- EXERCISE BRIEF -
The data below contains pictures, which are to be skipped; the lines starting at the line with "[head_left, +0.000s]" and ending at the line with "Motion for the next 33" are to be output exactly, both ends included.

::::::::::

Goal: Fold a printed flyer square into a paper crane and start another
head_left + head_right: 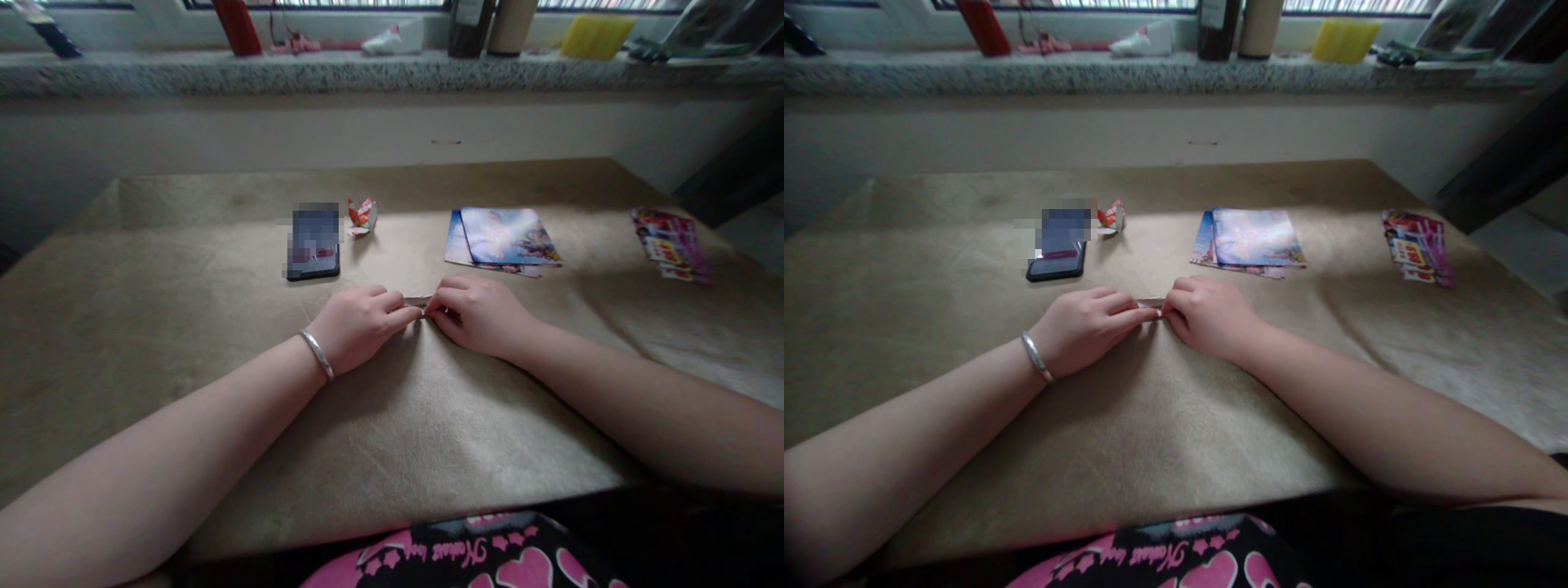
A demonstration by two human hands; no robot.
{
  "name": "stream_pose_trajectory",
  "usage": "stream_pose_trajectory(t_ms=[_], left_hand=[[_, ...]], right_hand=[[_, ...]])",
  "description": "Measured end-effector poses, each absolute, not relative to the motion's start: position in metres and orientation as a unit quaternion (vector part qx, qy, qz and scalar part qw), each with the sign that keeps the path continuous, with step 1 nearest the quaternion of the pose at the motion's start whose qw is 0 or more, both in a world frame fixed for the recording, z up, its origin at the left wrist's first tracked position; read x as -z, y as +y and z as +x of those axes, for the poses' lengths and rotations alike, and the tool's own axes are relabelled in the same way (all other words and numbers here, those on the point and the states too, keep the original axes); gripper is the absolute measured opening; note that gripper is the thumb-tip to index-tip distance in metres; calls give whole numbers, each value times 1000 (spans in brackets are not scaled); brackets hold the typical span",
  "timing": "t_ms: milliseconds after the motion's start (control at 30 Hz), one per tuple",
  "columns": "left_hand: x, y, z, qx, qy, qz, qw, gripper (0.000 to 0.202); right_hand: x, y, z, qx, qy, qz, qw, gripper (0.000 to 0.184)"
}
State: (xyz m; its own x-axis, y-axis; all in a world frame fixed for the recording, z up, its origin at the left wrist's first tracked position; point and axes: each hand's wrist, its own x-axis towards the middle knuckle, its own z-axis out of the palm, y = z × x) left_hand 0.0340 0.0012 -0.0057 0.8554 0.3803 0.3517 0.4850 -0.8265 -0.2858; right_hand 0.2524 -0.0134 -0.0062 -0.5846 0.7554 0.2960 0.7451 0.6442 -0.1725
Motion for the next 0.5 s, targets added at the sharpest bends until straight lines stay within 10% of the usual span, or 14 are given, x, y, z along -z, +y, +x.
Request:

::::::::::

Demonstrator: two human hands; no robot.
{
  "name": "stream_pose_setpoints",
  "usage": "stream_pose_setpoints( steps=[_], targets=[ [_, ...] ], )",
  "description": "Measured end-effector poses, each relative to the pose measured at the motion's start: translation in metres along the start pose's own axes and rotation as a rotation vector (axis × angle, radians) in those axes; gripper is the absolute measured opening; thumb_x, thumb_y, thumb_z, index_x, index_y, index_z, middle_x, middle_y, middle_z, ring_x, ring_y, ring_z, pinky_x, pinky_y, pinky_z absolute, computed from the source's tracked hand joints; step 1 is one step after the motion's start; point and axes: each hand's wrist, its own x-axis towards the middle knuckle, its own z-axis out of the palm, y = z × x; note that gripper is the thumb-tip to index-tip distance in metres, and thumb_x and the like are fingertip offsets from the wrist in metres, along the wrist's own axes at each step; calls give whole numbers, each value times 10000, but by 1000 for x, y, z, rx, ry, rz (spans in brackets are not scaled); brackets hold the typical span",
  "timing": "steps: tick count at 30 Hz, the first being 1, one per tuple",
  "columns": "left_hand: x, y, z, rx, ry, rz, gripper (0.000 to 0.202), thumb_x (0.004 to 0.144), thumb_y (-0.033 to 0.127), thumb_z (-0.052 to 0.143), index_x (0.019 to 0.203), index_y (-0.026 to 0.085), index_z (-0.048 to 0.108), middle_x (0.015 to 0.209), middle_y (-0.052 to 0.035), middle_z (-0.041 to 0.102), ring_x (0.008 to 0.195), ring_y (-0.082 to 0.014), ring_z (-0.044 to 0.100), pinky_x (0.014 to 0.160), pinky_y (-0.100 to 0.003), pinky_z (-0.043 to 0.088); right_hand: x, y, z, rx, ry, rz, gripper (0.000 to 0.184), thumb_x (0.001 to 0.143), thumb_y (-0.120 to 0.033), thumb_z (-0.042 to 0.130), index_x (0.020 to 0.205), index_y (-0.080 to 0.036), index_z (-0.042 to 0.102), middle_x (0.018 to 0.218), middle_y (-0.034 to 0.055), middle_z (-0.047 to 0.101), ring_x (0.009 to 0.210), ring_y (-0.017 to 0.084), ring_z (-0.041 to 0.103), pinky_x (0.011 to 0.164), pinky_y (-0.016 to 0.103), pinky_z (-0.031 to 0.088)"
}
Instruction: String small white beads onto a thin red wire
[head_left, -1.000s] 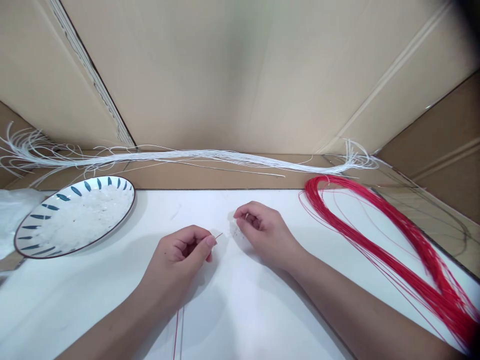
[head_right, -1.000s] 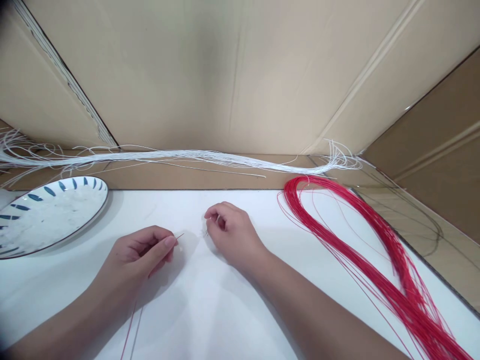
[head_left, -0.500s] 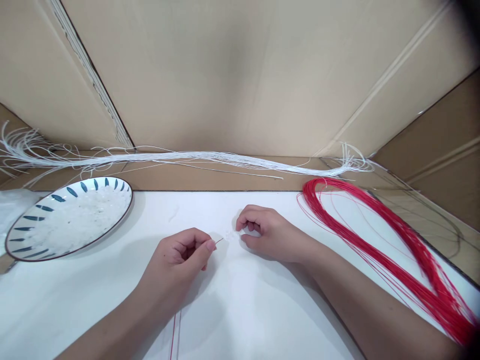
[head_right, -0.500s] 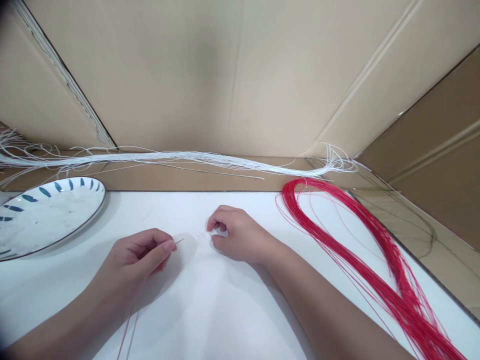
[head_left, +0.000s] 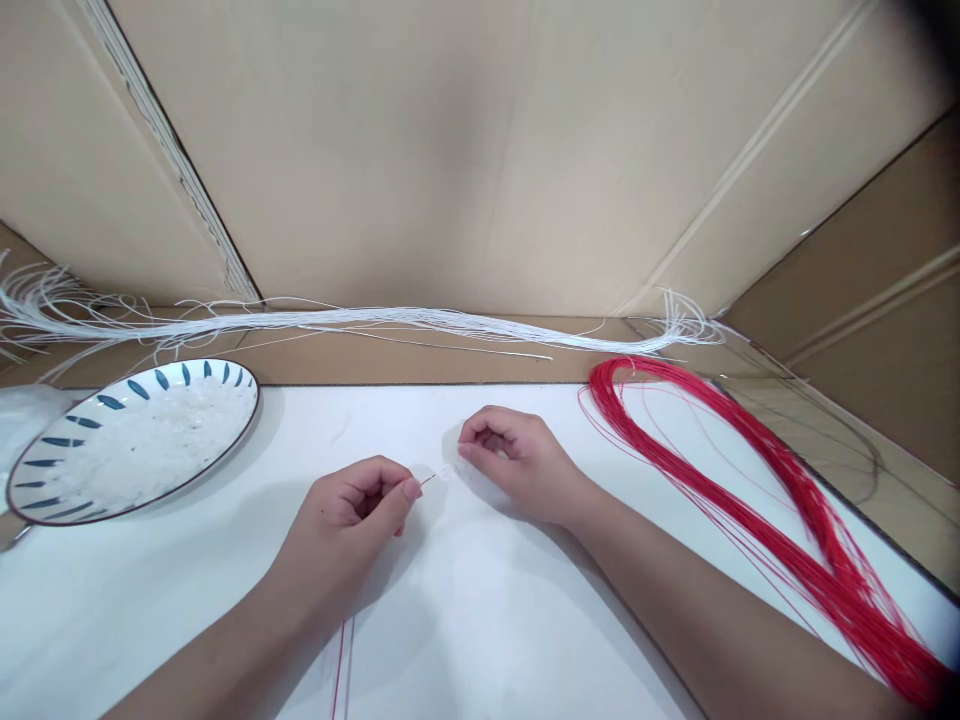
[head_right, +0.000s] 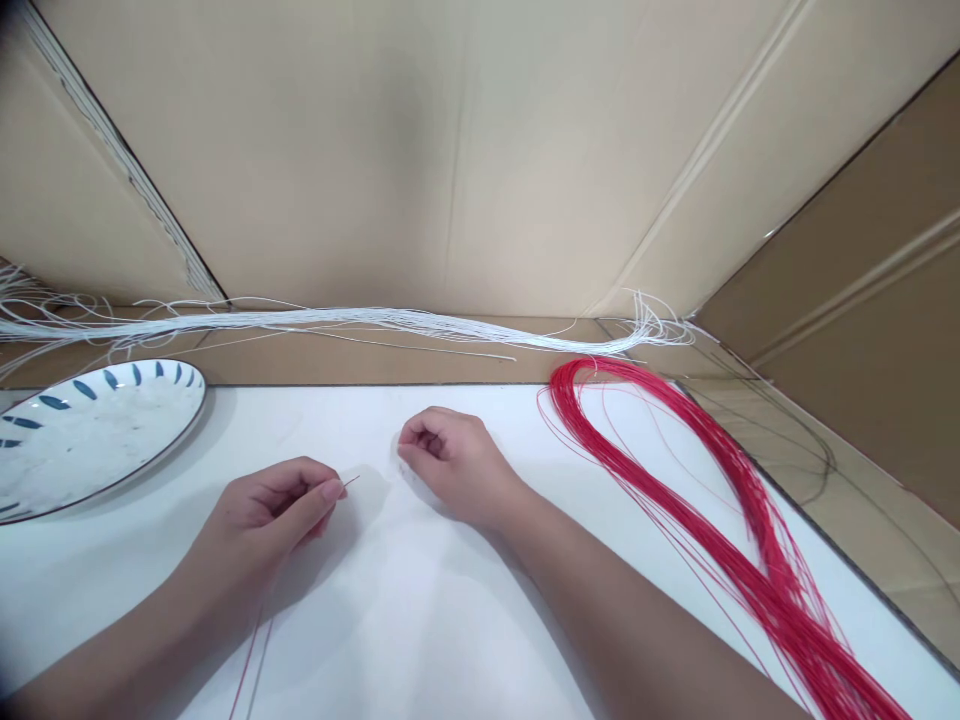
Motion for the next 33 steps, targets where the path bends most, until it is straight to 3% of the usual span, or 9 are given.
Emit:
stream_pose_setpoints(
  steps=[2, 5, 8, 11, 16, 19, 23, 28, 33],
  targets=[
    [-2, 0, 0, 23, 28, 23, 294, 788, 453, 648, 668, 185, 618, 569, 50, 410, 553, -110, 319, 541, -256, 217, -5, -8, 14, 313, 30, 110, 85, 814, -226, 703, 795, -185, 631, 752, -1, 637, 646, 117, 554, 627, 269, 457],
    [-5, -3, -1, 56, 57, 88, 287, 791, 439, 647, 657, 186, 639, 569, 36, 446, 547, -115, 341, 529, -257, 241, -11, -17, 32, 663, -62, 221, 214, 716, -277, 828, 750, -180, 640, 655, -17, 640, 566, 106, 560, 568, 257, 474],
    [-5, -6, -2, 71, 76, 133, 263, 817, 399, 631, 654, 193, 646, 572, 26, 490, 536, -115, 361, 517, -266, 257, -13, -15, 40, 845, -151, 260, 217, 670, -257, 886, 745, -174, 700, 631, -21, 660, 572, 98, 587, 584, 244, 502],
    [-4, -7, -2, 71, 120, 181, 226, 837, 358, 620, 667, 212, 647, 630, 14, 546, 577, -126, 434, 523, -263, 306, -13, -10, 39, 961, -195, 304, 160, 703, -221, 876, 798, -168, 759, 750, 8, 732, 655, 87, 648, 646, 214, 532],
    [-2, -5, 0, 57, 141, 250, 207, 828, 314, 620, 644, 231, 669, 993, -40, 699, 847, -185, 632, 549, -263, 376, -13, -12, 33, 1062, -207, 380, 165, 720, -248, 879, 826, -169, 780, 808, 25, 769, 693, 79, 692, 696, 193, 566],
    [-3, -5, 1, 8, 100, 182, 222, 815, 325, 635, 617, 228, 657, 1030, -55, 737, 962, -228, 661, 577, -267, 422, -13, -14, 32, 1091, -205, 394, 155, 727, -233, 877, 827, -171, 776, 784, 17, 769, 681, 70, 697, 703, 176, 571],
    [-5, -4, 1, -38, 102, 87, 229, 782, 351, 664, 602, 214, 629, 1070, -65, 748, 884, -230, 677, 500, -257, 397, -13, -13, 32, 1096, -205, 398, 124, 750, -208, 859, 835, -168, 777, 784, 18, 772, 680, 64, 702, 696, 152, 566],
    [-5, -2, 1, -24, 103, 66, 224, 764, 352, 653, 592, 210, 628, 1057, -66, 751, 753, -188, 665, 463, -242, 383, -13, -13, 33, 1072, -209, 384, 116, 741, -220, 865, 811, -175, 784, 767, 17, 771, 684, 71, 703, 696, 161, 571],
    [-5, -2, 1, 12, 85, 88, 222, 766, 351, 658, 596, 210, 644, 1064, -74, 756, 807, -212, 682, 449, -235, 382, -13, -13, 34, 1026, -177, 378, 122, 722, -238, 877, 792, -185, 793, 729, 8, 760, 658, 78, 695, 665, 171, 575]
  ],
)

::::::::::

- RESULT OF THE TASK -
[head_left, +0.000s] 
[head_right, +0.000s] 
Motion for the next 33 steps, targets where the path bends most, until it is straight to 3% of the usual span, or 9 are given.

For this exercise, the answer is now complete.